Exercise requirements: If a line in the listing below has the string "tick", copy it out.
==== Extracted data ====
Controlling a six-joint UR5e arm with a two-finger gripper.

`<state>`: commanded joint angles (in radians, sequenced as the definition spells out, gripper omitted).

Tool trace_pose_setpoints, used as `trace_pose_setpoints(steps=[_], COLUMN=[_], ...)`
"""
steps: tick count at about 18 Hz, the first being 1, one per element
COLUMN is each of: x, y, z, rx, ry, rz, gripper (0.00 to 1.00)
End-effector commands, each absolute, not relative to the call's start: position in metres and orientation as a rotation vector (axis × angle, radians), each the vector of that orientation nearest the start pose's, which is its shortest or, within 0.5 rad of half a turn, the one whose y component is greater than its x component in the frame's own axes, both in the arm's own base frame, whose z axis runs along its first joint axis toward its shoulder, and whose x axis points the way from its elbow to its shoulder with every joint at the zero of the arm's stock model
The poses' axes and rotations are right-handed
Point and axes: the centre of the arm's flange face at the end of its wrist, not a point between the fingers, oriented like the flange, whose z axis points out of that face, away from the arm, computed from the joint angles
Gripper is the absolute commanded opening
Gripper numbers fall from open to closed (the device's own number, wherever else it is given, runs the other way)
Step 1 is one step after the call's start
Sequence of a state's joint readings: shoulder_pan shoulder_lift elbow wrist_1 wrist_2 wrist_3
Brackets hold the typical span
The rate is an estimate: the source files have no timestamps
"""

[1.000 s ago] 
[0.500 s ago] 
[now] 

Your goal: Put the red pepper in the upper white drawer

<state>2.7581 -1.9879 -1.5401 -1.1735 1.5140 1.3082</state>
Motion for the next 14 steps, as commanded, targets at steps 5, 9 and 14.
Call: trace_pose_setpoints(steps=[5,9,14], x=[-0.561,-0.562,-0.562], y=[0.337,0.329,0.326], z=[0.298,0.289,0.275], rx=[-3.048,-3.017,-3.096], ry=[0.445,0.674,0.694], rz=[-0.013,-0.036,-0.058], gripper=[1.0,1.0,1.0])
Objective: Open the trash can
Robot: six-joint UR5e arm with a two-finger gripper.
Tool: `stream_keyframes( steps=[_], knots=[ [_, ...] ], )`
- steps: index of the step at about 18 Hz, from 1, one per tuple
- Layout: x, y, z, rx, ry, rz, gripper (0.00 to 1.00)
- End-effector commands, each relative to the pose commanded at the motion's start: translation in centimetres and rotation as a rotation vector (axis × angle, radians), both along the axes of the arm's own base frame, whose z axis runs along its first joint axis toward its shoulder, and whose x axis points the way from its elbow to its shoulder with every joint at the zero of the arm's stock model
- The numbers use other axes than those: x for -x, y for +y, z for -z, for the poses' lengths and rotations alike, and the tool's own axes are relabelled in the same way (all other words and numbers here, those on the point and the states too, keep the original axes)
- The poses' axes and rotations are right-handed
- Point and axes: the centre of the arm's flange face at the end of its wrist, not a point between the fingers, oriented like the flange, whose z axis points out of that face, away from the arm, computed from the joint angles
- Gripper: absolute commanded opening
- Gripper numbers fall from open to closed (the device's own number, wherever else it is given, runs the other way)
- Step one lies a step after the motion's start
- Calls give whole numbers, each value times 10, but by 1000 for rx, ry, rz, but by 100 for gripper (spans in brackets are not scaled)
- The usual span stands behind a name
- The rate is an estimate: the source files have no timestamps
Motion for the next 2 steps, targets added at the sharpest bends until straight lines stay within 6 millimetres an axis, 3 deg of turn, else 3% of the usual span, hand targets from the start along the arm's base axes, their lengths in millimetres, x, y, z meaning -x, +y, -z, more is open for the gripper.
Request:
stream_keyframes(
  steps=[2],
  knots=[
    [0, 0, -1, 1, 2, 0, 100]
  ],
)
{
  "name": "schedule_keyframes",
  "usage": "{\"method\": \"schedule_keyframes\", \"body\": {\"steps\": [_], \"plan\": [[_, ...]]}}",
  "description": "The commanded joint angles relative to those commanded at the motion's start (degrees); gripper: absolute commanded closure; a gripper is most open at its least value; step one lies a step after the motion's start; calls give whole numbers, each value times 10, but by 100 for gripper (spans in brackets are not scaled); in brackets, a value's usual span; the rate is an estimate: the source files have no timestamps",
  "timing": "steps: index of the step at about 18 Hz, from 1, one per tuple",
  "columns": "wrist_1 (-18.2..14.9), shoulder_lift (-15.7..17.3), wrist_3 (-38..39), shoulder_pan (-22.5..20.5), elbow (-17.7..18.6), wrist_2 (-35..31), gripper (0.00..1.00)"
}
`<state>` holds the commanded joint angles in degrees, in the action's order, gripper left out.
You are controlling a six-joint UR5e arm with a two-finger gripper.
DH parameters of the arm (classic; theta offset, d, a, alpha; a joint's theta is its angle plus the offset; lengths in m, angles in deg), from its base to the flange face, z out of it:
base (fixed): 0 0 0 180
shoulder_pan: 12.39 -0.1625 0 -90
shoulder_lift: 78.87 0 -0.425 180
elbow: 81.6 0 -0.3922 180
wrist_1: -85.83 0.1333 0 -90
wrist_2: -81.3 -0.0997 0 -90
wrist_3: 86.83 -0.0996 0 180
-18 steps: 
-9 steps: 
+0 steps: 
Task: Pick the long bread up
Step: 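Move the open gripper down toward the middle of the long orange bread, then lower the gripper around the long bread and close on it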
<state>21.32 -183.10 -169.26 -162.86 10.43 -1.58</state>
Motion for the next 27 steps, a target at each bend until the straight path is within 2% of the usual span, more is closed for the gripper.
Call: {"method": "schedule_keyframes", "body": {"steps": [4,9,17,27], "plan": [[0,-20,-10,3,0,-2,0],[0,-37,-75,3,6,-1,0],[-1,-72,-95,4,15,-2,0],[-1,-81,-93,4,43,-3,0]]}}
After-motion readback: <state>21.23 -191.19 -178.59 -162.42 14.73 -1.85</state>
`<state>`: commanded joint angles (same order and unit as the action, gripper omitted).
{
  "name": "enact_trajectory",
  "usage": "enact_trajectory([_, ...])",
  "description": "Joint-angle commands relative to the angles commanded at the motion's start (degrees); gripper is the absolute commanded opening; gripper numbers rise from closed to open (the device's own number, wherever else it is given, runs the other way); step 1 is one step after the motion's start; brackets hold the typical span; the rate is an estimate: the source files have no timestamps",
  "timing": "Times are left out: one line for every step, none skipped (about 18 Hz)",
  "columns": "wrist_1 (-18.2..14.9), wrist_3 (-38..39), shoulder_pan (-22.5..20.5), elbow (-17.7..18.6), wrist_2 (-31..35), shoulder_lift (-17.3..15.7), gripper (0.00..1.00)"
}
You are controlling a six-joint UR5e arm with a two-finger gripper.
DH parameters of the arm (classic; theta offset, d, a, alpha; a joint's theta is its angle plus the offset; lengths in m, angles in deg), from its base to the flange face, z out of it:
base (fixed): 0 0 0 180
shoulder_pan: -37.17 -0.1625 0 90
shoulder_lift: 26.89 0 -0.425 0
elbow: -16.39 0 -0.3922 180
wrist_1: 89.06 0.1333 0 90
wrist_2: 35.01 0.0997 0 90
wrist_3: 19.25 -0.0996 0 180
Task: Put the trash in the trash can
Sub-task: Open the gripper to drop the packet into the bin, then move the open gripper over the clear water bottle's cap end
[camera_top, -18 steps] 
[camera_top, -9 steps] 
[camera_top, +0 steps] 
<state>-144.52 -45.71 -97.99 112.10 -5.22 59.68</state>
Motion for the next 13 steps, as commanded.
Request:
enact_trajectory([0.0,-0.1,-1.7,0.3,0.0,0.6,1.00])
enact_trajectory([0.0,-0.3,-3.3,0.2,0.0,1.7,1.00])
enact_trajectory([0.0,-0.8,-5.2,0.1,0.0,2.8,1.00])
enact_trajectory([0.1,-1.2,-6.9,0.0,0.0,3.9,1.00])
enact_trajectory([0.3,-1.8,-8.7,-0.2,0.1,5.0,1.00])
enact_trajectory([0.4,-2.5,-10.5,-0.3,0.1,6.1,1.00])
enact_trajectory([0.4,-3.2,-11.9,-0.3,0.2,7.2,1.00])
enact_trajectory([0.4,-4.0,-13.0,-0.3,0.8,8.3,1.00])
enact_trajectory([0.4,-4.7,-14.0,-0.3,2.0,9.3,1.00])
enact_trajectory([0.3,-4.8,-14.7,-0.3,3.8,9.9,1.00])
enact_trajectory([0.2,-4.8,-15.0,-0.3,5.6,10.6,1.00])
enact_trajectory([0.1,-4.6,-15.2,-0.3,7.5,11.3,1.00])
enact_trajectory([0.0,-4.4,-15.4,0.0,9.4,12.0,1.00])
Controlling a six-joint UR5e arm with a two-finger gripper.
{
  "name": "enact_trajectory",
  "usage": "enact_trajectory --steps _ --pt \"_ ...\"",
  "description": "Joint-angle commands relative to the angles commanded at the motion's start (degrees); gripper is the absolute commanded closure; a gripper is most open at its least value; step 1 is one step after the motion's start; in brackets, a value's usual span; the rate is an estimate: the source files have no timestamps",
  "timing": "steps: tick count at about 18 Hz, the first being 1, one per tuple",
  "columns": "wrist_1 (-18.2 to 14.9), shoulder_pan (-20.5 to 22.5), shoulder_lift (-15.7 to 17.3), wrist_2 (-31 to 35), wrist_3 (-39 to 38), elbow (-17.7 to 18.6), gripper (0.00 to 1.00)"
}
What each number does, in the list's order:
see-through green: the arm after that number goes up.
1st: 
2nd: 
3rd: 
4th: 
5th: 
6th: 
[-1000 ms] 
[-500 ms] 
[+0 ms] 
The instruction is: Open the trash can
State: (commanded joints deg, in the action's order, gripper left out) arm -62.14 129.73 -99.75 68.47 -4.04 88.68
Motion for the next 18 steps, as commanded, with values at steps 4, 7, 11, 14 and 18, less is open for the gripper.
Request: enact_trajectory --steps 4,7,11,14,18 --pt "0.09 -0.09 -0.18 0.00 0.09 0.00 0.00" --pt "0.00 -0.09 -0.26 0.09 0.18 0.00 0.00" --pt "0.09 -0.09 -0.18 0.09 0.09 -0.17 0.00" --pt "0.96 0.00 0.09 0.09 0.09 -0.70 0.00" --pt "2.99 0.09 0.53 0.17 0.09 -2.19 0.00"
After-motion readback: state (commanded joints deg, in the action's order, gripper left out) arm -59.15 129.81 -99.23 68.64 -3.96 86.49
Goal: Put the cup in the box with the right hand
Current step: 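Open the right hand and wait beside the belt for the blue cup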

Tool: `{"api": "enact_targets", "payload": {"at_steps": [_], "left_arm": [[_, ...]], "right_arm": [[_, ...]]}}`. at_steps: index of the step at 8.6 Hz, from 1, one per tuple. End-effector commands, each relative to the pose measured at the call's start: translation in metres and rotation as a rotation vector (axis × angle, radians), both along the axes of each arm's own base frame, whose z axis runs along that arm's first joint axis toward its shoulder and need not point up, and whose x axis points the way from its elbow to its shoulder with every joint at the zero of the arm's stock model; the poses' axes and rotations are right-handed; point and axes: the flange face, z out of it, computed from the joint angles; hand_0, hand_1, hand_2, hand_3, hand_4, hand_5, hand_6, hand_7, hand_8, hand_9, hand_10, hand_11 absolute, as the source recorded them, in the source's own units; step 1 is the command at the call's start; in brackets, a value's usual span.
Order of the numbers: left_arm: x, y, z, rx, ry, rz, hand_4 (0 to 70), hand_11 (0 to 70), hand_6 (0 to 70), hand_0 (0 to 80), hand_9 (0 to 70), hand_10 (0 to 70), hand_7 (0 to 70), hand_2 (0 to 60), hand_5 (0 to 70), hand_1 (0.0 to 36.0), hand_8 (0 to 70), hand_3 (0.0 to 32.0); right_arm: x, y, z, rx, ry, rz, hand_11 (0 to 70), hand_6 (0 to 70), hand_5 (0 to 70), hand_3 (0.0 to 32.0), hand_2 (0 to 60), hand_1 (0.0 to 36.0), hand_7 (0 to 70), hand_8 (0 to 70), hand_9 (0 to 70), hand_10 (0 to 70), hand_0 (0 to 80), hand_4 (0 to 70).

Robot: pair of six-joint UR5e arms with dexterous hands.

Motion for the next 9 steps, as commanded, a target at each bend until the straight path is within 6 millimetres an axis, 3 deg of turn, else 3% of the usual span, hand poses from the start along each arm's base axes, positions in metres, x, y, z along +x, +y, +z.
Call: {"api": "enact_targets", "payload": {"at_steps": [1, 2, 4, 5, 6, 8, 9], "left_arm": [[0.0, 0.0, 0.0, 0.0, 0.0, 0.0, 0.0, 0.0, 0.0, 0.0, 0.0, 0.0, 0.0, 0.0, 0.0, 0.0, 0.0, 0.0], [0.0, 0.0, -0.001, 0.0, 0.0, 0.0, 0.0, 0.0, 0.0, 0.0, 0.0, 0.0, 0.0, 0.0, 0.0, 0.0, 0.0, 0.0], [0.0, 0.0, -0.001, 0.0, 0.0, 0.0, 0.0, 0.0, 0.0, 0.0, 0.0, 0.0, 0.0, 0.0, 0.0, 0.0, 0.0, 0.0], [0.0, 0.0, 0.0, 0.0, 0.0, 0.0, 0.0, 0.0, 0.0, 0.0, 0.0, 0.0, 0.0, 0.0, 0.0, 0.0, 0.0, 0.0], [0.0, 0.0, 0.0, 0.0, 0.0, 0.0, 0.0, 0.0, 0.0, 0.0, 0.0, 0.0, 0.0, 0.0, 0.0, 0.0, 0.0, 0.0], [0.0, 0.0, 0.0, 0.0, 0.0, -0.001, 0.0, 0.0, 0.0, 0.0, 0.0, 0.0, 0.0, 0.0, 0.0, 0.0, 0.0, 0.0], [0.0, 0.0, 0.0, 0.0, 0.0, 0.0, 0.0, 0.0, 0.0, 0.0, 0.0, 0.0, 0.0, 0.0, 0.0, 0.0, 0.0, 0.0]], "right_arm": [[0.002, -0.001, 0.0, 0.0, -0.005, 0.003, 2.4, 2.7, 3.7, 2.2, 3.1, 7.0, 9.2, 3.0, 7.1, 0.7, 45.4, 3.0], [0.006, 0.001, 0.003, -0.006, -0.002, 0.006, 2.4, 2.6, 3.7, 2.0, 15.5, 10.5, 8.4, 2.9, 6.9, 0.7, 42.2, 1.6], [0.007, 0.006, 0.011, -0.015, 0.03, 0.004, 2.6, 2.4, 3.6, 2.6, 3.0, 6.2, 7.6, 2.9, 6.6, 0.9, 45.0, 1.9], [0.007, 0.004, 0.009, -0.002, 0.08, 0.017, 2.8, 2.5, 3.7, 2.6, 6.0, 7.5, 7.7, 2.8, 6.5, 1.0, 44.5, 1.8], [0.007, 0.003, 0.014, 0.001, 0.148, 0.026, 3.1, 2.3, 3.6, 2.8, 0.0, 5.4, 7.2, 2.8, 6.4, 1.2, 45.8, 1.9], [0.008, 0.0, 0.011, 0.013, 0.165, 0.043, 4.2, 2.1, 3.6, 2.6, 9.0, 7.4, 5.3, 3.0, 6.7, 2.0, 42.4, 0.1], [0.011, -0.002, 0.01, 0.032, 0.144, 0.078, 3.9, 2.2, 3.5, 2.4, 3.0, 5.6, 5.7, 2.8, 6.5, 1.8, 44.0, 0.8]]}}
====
Result for this task:
steps: tick count at about 18 Hz, the first being 1, one per element
  "timing": "steps: tick count at about 18 Hz, the first being 1, one per tuple",

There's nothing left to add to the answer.